É impossível não notar como os heróis comunistas de Kusturica são uma espécie de sobre-humanos, ou de gauleses com a poção mágica de Astérix, que comem, bebem, envolvem-se em muita cena de pancadaria com muitos homens, fazem amor com muitas mulheres, disparam muitos tiros e sobrevivem a muitas garrafas partidas na cabeça, electrochoques e até a bombas. E que os aliados são tratados com a dignidade reservada aos nazis (“quando não estamos a ser bombardeados por uns, estamos a ser bombardeados por outros”, diz uma personagem), ou até menos, já que, para os nazis, personificados na figura do oficial Franz, por quem Natalija tem um fraquinho, até é dispensada alguma simpatia.

É impossível não notar como o mesmo tratamento é dado, no final do filme, aos capacetes azuis da ONU, caricaturados como corruptos e metidos no mesmo saco de “filhos da puta fascistas” para onde Blacky atira todos os que não defendam a ideia de uma Jugoslávia unida.
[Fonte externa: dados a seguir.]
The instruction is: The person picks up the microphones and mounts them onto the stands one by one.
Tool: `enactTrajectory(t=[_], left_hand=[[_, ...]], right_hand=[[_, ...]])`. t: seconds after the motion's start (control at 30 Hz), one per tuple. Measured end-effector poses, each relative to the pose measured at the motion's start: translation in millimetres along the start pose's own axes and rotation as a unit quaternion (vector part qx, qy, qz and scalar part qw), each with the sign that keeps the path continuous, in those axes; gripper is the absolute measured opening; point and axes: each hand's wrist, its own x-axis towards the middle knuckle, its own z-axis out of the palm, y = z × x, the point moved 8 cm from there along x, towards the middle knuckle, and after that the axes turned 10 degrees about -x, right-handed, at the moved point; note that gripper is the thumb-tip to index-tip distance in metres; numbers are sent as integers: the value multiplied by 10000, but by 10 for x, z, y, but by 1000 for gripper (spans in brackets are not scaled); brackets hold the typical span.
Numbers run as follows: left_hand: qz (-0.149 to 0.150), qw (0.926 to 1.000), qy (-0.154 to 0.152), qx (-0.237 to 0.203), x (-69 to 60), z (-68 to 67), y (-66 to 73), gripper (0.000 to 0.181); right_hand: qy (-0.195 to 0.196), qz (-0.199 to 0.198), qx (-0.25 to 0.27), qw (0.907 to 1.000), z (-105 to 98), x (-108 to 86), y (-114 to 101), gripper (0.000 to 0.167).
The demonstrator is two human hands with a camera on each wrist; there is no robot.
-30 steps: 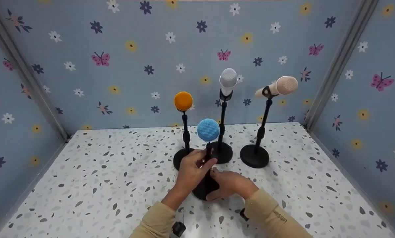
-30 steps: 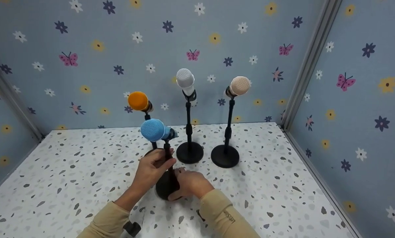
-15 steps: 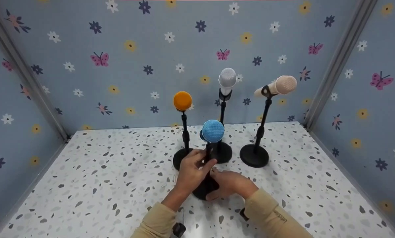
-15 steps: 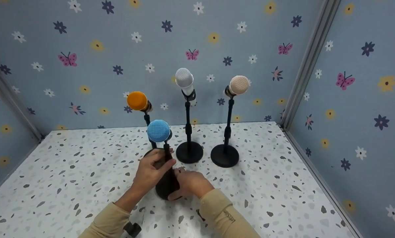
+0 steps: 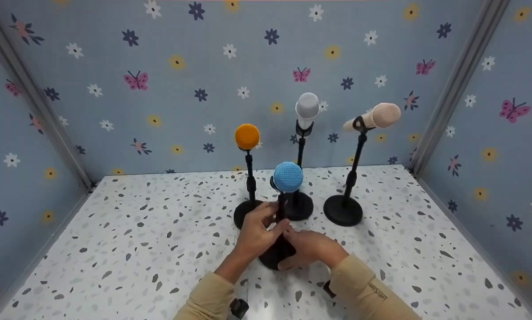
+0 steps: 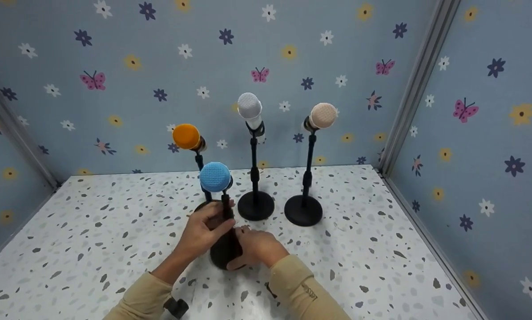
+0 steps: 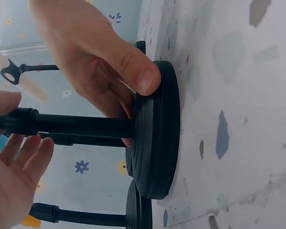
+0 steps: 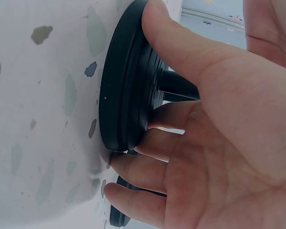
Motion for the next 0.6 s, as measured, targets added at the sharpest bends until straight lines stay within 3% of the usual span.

É impossível não notar que croatas e bósnios ali contam pouco ou nada, ou que, logo no início do filme, Marko até diz para alguém de nome Moustafa que “é preciso limpar Belgrado” de gajos como ele.

"Underground" é, provavelmente, propaganda – mas é também um grande filme. É possível ser as duas coisas ao mesmo tempo

Mas também é impossível não notar como pouca gente sai incólume deste filme. Como o herói comunista enganou e usou os próprios amigos. Como nem o próprio cinema, em particular, a figura do realizador, escapa ao gozo imenso com que Kusturica deita as mãos e afunda os pés na História.

Sim, para os filmes de Kusturica deve ir-se de botas de cano – pelo menos, para os que valem a pena. Vamo-nos sujar. Na lama, na luta, na dança, na poeira das explosões, na saliva e no suor dos corpos, dos animais, dos imparáveis instrumentos de sopro. Underground foi em 1995 e continua a ser o magnum opus de um cineasta genial, certamente felliniano, mas com uma coragem ou uma loucura de outra ordem, sem filtro nem verniz. Embaladas pela música irresistível de Goran Bregovic (uma das quais, Ausência, um bonito tango cantado por Cesária Évora), as quase três horas de filme que hoje regressam às salas de cinema continuam a merecer quase todos os minutos da nossa atenção.

Porque a verdade, é que, muito poucas vezes antes e ainda menos depois, se viu um cineasta conseguir uma proeza assim: um filme que é, simultaneamente, uma tragicomédia, um musical, uma farsa e um épico de guerra. Veja-se quando Blacky traz à superfície o filho adulto que viveu toda a vida no bunker e não sabe o que é a Lua, nem o Sol, nem um peixe. Veja-ae aquela cadeira de rodas a arder, demoniacamente, em torno do Cristo tombado, pendurado pelos pés, na cruz bombardeada. Veja-se, no fim de toda aquela loucura, que incluiu um macaco aos comandos de um tanque, durante um casamento numa cave, a dramática sentença final: “Uma guerra não é uma guerra até que um irmão mate um irmão”.

Sim, Underground é, provavelmente, propaganda – mas é também um grande filme. É possível ser as duas coisas ao mesmo tempo. “A arte é uma mentira”, diz Marko, perante uma Natalija cada vez mais desgraçada pelo remorso. Que nos faz perceber a verdade, completaria Picasso.